AR Briefly

Trial challenging gender-affirming health care ban for transgender minors resumes Friday

By: - October 21, 2022 7:00 am

Laws restricting access to gender-affirming care in Arkansas, Alabama, Arizona and Texas are on hold after judges blocked enforcement. (Getty Images)

The legal challenge to Arkansas’ ban on gender-affirming health care for transgender minors continues today in federal court, with lawyers from Attorney General Leslie Rutledge’s office set to present a case to enact the 2021 law.

Act 626, known as the Save Adolescents From Experimentation (SAFE) Act, prohibits physicians from providing “gender transition” treatments such as hormones, puberty blockers and surgeries.

Between Monday and Wednesday, transgender 17-year-old Dylan Brandt, his mother, three other parents of young transgender Arkansans and several medical professionals testified for the plaintiffs, who are represented by the American Civil Liberties Union.

The defense is expected to bring forth medical professionals today to support the ideas that transgender minors might later regret transitioning and that gender-affirming medical treatments are not safe for minors.

The plaintiffs challenged Act 626 shortly after it became law in May 2021. U.S. District Judge James Moody, who is presiding over the trial, placed an injunction on the law in July 2021. A three-judge panel of the 8th U.S. Circuit Court of Appeals upheld the injunction in August of this year.

The Gender Spectrum Clinic at Arkansas Children’s Hospital began in 2018 in order to provide health care to young Arkansans who do not identify with their gender assigned at birth.
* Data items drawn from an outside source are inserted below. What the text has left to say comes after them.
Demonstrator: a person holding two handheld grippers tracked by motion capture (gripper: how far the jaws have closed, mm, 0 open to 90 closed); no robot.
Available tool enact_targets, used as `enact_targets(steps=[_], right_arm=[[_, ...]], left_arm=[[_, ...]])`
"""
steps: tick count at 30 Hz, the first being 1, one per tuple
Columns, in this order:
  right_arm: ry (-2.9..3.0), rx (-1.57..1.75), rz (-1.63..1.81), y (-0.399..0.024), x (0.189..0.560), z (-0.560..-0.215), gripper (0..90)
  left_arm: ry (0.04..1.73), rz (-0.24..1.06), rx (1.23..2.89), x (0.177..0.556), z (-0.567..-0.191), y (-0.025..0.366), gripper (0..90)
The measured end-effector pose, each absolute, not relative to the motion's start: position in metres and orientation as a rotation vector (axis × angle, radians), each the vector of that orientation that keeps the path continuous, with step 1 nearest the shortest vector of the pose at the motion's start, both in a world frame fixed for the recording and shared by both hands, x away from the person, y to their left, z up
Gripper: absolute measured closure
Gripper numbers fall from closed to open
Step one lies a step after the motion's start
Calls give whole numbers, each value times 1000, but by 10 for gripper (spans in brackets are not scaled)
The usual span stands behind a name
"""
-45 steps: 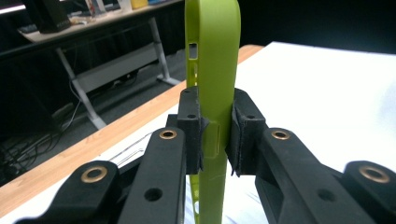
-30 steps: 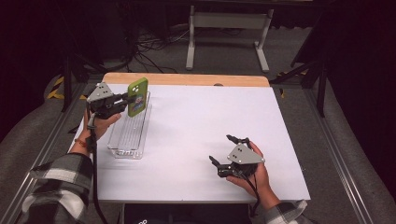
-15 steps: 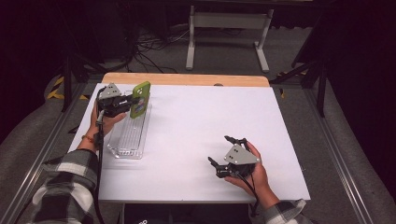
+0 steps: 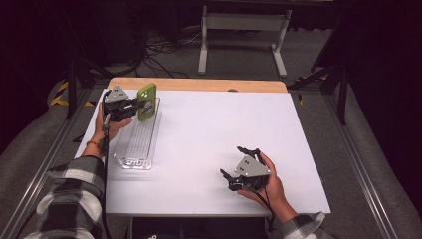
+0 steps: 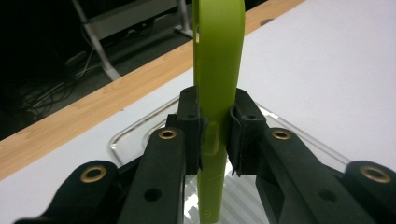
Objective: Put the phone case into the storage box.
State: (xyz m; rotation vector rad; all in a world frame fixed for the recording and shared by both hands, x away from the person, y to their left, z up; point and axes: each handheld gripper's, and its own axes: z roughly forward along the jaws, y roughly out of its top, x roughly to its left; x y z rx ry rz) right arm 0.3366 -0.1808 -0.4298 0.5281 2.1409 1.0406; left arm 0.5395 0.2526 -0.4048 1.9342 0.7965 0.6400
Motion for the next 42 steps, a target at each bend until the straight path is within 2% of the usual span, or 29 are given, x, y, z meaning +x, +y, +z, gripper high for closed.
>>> enact_targets(steps=[3,8,28,33,37,42], right_arm=[[2155,505,1018,-177,334,-431,142],[2167,480,986,-174,332,-433,148],[2152,463,938,-174,330,-433,157],[2148,470,943,-175,331,-432,158],[2147,489,936,-175,332,-433,147],[2144,496,937,-175,332,-433,146]], left_arm=[[820,678,1950,544,-403,254,768],[869,777,1972,545,-404,250,698],[981,907,2049,557,-417,243,496],[997,927,2047,559,-418,241,486],[1032,948,2063,562,-418,237,402],[1033,1007,2055,563,-416,230,391]])
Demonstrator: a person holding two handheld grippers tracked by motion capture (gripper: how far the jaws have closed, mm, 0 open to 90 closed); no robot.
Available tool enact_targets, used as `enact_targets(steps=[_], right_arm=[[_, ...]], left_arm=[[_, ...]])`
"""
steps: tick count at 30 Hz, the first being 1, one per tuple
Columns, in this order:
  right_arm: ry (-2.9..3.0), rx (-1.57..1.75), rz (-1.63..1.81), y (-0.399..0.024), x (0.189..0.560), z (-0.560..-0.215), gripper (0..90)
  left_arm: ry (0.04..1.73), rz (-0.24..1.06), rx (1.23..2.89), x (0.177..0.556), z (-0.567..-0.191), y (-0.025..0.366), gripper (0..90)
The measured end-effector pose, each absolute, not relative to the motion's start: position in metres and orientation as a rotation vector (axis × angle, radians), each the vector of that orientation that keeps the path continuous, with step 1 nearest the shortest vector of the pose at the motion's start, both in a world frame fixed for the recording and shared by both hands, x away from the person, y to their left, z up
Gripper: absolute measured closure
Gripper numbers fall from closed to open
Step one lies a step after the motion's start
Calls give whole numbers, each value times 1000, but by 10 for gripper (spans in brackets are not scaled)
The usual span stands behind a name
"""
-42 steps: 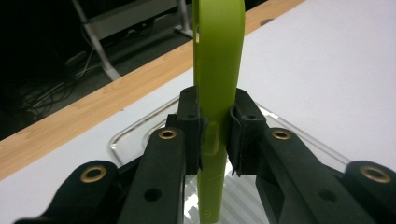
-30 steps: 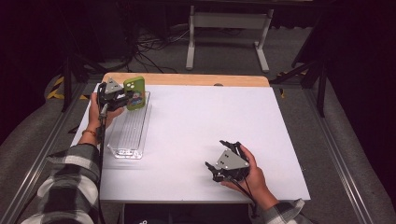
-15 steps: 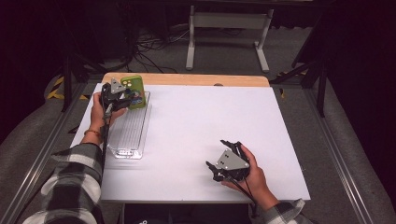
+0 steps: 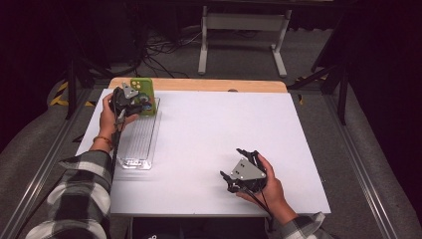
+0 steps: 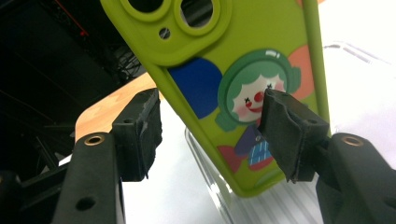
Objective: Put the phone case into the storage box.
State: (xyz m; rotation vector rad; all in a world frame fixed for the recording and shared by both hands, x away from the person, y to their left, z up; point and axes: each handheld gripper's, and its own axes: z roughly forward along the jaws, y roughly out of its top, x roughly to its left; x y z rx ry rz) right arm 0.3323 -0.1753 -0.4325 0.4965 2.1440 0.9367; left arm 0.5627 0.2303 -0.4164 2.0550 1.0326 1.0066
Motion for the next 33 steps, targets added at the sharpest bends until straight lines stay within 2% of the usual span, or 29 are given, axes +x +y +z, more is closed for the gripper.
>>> enact_targets(steps=[20,33], right_arm=[[2163,498,973,-173,330,-432,145],[2165,485,969,-171,330,-433,146]], left_arm=[[1022,1002,2027,556,-409,229,253],[1027,935,2006,551,-403,234,180]])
The clinic does not recommend or provide surgeries, said Dr. Kathryn Stambough and Dr. Michele Hutchison, the clinic’s current and former directors, respectively.

Stambough and Hutchison testified Wednesday that legally forcing transgender youth to wait until they are 18 to medically transition would be harmful to their mental health, since many struggle with depression, anxiety and suicidal ideation.

Four other doctors who have treated transgender minors testified as expert witnesses Monday and Tuesday.

They disputed the defense’s claim that minors might seek to transition as a result of peer pressure or “social contagion,” and they said their patients have not expressed regret about transitioning.

The doctors also said it’s best practice to fully inform minors and their parents or guardians about the effects of gender-affirming medical care so they can give informed consent before the minors receive treatment, according to national and international health care guidelines.

The parents of the minor plaintiffs said their doctors have been transparent with them, and they also said medically and socially transitioning has been good for their children’s mental health. Having to leave the state to get gender-affirming care would be a financial and emotional burden for all four families, they said.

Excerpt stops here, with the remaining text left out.